What is needed here is an exact repetition of the records below, beginning at the line that has "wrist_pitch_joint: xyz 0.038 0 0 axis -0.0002" and stopping after the line that has "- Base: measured".

→ RECORDS SUPPLIED
============================================================
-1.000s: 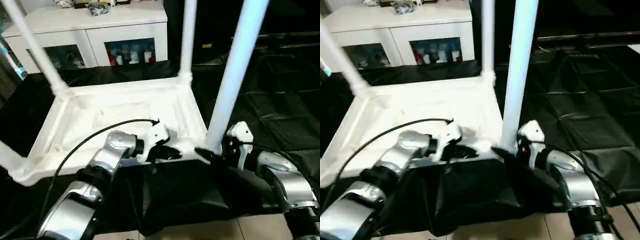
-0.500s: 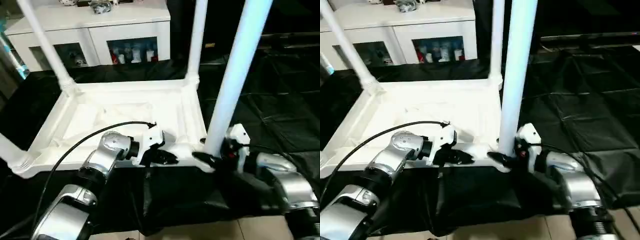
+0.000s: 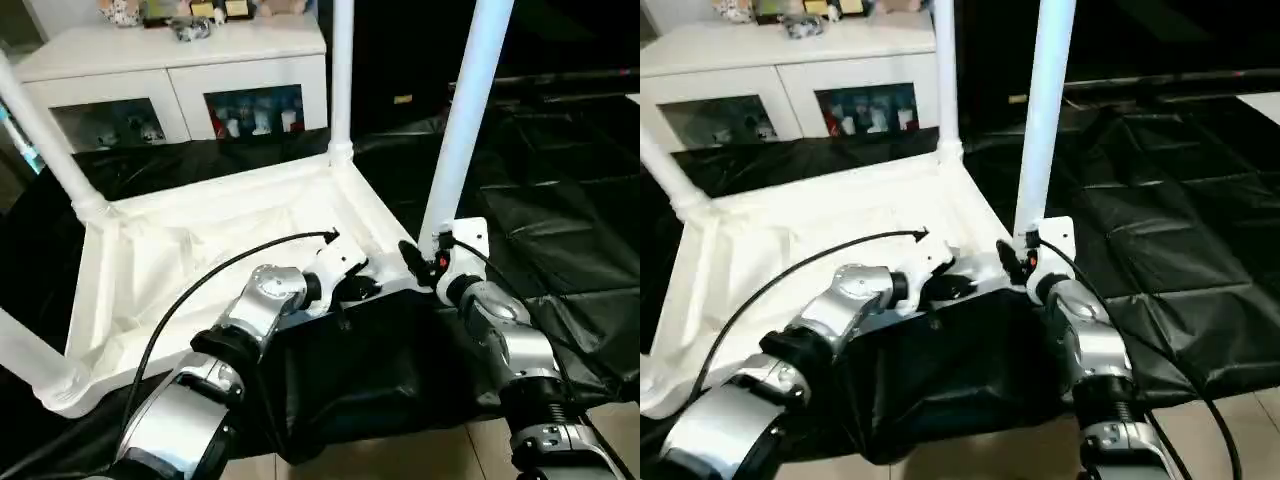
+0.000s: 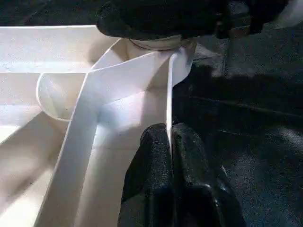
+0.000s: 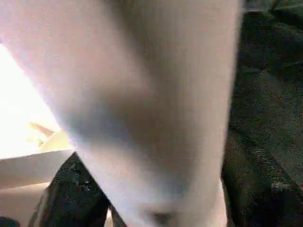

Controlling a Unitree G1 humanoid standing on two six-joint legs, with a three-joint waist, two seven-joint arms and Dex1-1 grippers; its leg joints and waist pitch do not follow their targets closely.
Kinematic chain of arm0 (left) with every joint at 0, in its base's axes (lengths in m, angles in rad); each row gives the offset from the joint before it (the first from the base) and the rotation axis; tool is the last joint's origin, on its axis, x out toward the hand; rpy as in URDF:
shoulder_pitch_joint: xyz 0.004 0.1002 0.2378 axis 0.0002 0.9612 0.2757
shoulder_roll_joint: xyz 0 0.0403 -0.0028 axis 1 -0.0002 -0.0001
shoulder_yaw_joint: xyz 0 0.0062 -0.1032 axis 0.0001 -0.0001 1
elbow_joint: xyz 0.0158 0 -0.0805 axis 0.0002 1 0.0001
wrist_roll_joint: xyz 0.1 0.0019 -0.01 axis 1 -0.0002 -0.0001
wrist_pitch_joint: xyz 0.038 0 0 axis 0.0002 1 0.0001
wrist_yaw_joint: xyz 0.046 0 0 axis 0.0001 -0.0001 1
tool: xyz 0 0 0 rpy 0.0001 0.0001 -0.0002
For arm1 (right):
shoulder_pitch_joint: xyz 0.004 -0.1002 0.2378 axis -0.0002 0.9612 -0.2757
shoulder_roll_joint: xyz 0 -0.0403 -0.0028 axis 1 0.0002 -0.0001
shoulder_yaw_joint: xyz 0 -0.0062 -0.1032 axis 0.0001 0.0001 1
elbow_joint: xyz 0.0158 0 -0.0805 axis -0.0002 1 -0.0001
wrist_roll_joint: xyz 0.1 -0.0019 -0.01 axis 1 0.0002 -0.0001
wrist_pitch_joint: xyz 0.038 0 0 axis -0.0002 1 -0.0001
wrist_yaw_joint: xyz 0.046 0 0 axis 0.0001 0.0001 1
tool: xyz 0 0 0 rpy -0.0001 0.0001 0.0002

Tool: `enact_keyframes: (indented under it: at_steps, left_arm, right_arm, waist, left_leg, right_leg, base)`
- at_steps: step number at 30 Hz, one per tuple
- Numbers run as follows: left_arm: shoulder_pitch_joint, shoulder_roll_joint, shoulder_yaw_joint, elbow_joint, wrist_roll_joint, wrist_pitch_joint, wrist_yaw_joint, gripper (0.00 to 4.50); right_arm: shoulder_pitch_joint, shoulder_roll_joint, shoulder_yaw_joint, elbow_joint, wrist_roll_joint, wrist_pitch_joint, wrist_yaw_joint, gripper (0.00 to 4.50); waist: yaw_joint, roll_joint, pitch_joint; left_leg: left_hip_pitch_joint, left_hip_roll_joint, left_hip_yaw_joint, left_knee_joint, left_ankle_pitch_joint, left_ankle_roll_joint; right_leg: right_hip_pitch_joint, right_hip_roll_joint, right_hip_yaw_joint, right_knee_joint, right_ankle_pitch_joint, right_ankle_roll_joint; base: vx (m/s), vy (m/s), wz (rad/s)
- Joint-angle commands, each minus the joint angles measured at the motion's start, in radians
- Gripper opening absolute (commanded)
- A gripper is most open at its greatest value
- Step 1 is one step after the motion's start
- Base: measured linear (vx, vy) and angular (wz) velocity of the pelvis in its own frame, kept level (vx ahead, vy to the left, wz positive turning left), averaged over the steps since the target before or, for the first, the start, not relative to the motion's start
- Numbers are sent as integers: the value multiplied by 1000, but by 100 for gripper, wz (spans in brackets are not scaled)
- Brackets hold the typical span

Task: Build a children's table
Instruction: Rotate leg to tighten

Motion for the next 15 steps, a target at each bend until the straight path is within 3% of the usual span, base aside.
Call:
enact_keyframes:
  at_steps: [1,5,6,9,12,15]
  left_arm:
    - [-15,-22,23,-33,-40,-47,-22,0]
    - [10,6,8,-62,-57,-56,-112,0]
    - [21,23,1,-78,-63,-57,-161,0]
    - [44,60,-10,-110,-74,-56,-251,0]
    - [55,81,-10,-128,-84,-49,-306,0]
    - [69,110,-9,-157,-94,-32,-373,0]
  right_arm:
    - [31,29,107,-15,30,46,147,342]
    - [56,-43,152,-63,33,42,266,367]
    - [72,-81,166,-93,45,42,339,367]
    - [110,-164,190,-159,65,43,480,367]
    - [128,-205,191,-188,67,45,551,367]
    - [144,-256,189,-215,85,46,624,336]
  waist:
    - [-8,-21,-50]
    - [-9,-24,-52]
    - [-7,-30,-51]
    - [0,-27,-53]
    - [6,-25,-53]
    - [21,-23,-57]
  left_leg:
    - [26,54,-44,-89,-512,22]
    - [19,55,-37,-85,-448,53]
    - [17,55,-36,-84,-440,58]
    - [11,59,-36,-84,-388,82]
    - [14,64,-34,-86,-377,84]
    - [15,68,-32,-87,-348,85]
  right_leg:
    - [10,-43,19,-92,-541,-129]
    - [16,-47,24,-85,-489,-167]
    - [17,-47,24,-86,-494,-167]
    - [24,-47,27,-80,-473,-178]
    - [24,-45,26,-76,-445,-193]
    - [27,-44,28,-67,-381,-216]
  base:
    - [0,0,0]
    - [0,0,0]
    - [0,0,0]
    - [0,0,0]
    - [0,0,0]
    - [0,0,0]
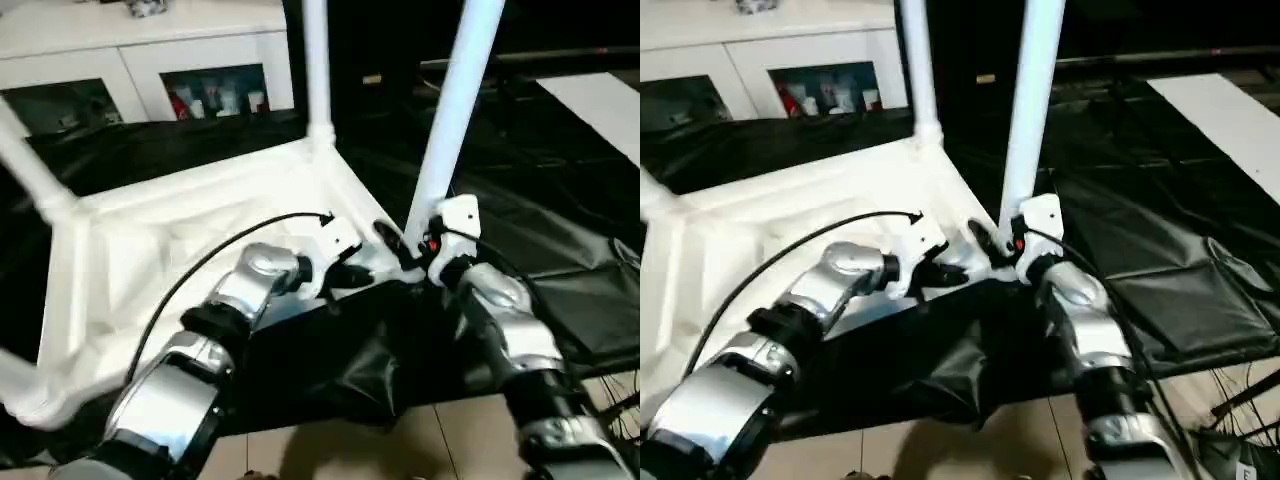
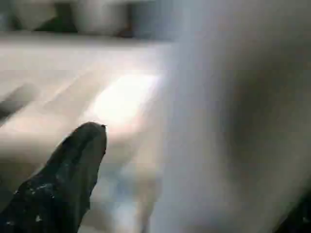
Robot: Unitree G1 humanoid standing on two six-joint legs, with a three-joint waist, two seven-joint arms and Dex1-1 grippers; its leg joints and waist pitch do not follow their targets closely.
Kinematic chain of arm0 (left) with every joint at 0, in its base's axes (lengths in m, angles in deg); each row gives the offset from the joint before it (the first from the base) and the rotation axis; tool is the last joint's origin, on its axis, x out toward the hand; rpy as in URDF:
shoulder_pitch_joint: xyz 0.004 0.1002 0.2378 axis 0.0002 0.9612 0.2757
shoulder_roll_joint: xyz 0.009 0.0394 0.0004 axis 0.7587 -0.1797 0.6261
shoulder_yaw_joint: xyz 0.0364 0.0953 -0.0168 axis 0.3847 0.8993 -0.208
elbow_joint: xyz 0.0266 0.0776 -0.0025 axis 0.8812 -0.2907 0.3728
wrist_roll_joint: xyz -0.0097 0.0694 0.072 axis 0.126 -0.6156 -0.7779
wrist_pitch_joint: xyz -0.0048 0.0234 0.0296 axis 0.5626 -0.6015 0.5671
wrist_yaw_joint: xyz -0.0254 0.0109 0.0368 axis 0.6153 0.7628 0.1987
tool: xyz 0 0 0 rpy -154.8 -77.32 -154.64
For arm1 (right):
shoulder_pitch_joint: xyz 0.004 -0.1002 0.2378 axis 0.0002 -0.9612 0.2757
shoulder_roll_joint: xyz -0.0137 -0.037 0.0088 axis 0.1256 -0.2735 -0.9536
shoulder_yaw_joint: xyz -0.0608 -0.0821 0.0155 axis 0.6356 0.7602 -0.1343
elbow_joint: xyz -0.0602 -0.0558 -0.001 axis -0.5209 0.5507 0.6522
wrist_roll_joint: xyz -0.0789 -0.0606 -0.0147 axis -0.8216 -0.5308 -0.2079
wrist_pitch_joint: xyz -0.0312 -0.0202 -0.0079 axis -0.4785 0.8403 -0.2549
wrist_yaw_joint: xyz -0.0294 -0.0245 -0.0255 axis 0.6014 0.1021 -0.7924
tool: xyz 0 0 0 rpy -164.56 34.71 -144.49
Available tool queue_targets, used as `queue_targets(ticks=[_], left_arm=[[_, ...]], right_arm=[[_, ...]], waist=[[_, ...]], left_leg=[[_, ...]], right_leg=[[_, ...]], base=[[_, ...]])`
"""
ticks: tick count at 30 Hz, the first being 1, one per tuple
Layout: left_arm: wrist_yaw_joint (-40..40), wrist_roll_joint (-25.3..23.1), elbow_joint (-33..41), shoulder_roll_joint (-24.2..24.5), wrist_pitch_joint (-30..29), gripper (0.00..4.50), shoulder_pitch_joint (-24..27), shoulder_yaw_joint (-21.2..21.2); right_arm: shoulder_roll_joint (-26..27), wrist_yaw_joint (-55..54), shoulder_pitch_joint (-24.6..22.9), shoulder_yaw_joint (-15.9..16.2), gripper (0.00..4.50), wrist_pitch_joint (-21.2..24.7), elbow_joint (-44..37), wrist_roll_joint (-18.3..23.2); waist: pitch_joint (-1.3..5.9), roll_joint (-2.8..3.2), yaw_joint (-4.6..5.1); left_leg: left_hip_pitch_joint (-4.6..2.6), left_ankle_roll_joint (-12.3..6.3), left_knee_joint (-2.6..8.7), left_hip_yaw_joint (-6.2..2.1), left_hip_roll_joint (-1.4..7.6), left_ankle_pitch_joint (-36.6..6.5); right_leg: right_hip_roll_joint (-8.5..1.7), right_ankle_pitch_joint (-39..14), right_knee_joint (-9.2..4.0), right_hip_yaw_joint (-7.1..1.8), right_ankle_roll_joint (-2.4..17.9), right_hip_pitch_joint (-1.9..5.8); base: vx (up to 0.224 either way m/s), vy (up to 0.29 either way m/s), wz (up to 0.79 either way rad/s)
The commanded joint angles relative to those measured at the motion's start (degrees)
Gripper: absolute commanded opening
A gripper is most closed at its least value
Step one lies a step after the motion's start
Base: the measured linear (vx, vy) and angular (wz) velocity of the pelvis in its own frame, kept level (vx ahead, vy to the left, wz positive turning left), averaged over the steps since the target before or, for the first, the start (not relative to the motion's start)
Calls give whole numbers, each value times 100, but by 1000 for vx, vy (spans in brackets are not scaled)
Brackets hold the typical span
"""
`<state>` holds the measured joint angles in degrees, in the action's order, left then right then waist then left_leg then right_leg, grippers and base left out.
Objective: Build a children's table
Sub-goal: Rotate leg to tighten
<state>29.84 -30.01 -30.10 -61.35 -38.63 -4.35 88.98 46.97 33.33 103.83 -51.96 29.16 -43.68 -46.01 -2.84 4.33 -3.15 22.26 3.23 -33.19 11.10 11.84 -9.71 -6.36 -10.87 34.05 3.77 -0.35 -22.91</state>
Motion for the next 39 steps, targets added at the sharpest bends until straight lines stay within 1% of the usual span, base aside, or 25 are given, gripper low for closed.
queue_targets(ticks=[1, 3, 4, 5, 7, 9, 11, 15, 16, 18, 19, 22, 23, 24, 25, 27, 28, 29, 30, 31, 32, 33, 34, 37, 39], left_arm=[[532, -7, 211, 212, 58, 0, 120, 166], [725, 34, 341, 286, 77, 0, 181, 201], [1199, 174, 742, 468, 18, 0, 366, 268], [1223, 182, 768, 480, 9, 0, 377, 273], [1519, 267, 1097, 655, -80, 0, 519, 323], [1589, 287, 1176, 697, -122, 0, 553, 328], [1732, 327, 1327, 775, -189, 0, 628, 330], [1786, 318, 1362, 820, -188, 0, 652, 332], [1785, 317, 1383, 829, -204, 0, 665, 329], [1774, 318, 1400, 829, -227, 0, 673, 325], [1759, 328, 1463, 839, -277, 0, 698, 331], [1757, 336, 1552, 855, -333, 0, 732, 338], [1747, 335, 1595, 862, -362, 0, 747, 333], [1742, 334, 1633, 864, -397, 0, 763, 323], [1738, 329, 1645, 866, -404, 0, 773, 318], [1737, 324, 1664, 874, -407, 0, 794, 314], [1735, 323, 1676, 879, -411, 0, 804, 312], [1732, 323, 1692, 883, -419, 0, 815, 308], [1730, 323, 1715, 895, -433, 0, 826, 303], [1727, 323, 1728, 901, -444, 0, 831, 301], [1719, 325, 1734, 906, -457, 0, 832, 295], [1717, 326, 1735, 907, -460, 0, 832, 294], [1717, 325, 1753, 917, -472, 0, 841, 295], [1715, 325, 1766, 931, -490, 0, 850, 290], [1523, 293, 1686, 853, -537, 0, 839, 253]], right_arm=[[-213, 746, -175, 175, 426, 235, -340, 188], [-317, 938, -247, 212, 426, 257, -431, 230], [-557, 1320, -398, 299, 426, 359, -643, 337], [-568, 1334, -404, 303, 426, 362, -651, 339], [-719, 1568, -474, 335, 426, 470, -802, 411], [-759, 1624, -493, 333, 426, 533, -874, 442], [-844, 1752, -536, 342, 426, 641, -1017, 508], [-877, 1864, -530, 331, 426, 665, -1029, 528], [-892, 1927, -530, 348, 426, 667, -1023, 514], [-907, 1970, -530, 365, 426, 670, -1016, 499], [-924, 2000, -528, 383, 398, 672, -990, 489], [-925, 2014, -529, 374, 386, 700, -990, 489], [-920, 2022, -529, 366, 386, 728, -1000, 493], [-920, 2032, -529, 371, 372, 754, -1006, 495], [-920, 2038, -526, 389, 350, 752, -994, 486], [-914, 2042, -519, 408, 343, 731, -966, 463], [-910, 2046, -515, 408, 329, 729, -958, 456], [-904, 2052, -511, 404, 307, 728, -949, 450], [-898, 2056, -503, 406, 307, 717, -932, 439], [-894, 2061, -497, 409, 303, 709, -921, 431], [-891, 2071, -483, 421, 297, 692, -892, 414], [-890, 2074, -480, 424, 276, 689, -886, 410], [-885, 2082, -473, 435, 272, 679, -868, 395], [-868, 2078, -462, 458, 270, 658, -838, 363], [-740, 1765, -452, 404, 267, 686, -692, 271]], waist=[[377, -98, -25], [373, -109, -34], [372, -100, -39], [375, -112, -39], [382, -74, -45], [388, -70, -63], [396, -65, -104], [403, -70, -147], [405, -80, -157], [408, -80, -164], [413, -97, -164], [414, -87, -167], [414, -108, -166], [414, -117, -172], [412, -108, -172], [416, -109, -171], [416, -106, -170], [423, -131, -170], [424, -136, -173], [427, -127, -174], [421, -142, -171], [421, -136, -175], [422, -137, -176], [424, -137, -173], [422, -121, -163]], left_leg=[[-80, -719, 315, -26, 101, -954], [-71, -703, 312, -22, 96, -974], [-75, -654, 327, -35, 107, -1032], [-79, -660, 329, -38, 115, -1016], [-84, -674, 312, -26, 115, -917], [-91, -677, 306, -20, 114, -892], [-108, -641, 309, -24, 126, -897], [-107, -565, 299, -20, 112, -913], [-105, -552, 297, -19, 111, -914], [-100, -553, 291, -22, 111, -846], [-98, -562, 285, -21, 106, -825], [-96, -575, 279, -23, 105, -787], [-93, -581, 279, -22, 104, -795], [-92, -586, 277, -23, 102, -775], [-87, -586, 277, -25, 103, -780], [-89, -586, 273, -25, 101, -772], [-92, -584, 272, -25, 103, -767], [-92, -586, 269, -23, 101, -753], [-89, -598, 268, -24, 103, -722], [-86, -611, 261, -25, 98, -690], [-81, -617, 263, -23, 98, -683], [-84, -618, 262, -23, 94, -691], [-88, -610, 261, -23, 96, -708], [-86, -615, 257, -22, 92, -690], [-86, -607, 254, -22, 88, -681]], right_leg=[[-155, -380, -348, -151, 1499, 333], [-150, -381, -342, -149, 1512, 326], [-163, -481, -341, -146, 1505, 326], [-162, -455, -336, -150, 1507, 337], [-151, -297, -315, -157, 1568, 308], [-146, -239, -306, -157, 1607, 295], [-151, -271, -303, -163, 1585, 293], [-152, -295, -300, -165, 1562, 291], [-156, -301, -300, -167, 1549, 291], [-158, -259, -289, -167, 1543, 293], [-155, -252, -285, -165, 1533, 297], [-155, -249, -278, -165, 1532, 295], [-156, -288, -285, -165, 1524, 296], [-156, -309, -277, -166, 1521, 297], [-161, -370, -282, -166, 1505, 298], [-155, -406, -282, -164, 1487, 294], [-155, -405, -284, -166, 1482, 290], [-154, -388, -282, -167, 1481, 295], [-154, -363, -273, -167, 1486, 294], [-153, -333, -266, -167, 1485, 294], [-152, -335, -267, -167, 1480, 291], [-152, -383, -270, -165, 1472, 292], [-153, -412, -271, -168, 1469, 288], [-149, -402, -269, -168, 1455, 288], [-142, -364, -268, -168, 1463, 282]], base=[[0, 0, 0], [0, 0, 0], [0, 0, 0], [0, 0, 0], [0, 0, 0], [0, 0, 0], [0, 0, 0], [0, 0, 0], [0, 0, 0], [0, 0, 0], [0, 0, 0], [0, 0, 0], [0, 0, 0], [0, 0, 0], [0, 0, 0], [0, 0, 0], [0, 0, 0], [0, 0, 0], [0, 0, 0], [0, 0, 0], [0, 0, 0], [0, 0, 0], [0, 0, 0], [0, 0, 0], [0, 0, 0]])
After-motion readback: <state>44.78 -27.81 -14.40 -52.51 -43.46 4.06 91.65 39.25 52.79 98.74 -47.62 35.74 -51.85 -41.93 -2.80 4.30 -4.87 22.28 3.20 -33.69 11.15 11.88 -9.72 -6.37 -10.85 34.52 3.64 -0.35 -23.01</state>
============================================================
→ RESULT FOR THIS EXERCISE
wrist_pitch_joint: xyz 0.038 0 0 axis -0.0002 1 -0.0001
wrist_yaw_joint: xyz 0.046 0 0 axis 0.0001 0.0001 1
tool: xyz 0 0 0 rpy -0.0001 0.0001 0.0002

Tool: `enact_keyframes: (indented under it: at_steps, left_arm, right_arm, waist, left_leg, right_leg, base)`
- at_steps: step number at 30 Hz, one per tuple
- Numbers run as follows: left_arm: shoulder_pitch_joint, shoulder_roll_joint, shoulder_yaw_joint, elbow_joint, wrist_roll_joint, wrist_pitch_joint, wrist_yaw_joint, gripper (0.00 to 4.50); right_arm: shoulder_pitch_joint, shoulder_roll_joint, shoulder_yaw_joint, elbow_joint, wrist_roll_joint, wrist_pitch_joint, wrist_yaw_joint, gripper (0.00 to 4.50); waist: yaw_joint, roll_joint, pitch_joint; left_leg: left_hip_pitch_joint, left_hip_roll_joint, left_hip_yaw_joint, left_knee_joint, left_ankle_pitch_joint, left_ankle_roll_joint; right_leg: right_hip_pitch_joint, right_hip_roll_joint, right_hip_yaw_joint, right_knee_joint, right_ankle_pitch_joint, right_ankle_roll_joint; base: vx (m/s), vy (m/s), wz (rad/s)
- Joint-angle commands, each minus the joint angles measured at the motion's start, in radians
- Gripper opening absolute (commanded)
- A gripper is most open at its greatest value
- Step 1 is one step after the motion's start
- Base: measured linear (vx, vy) and angular (wz) velocity of the pelvis in its own frame, kept level (vx ahead, vy to the left, wz positive turning left), averaged over the steps since the target before or, for the first, the start, not relative to the motion's start

Now the output is complete.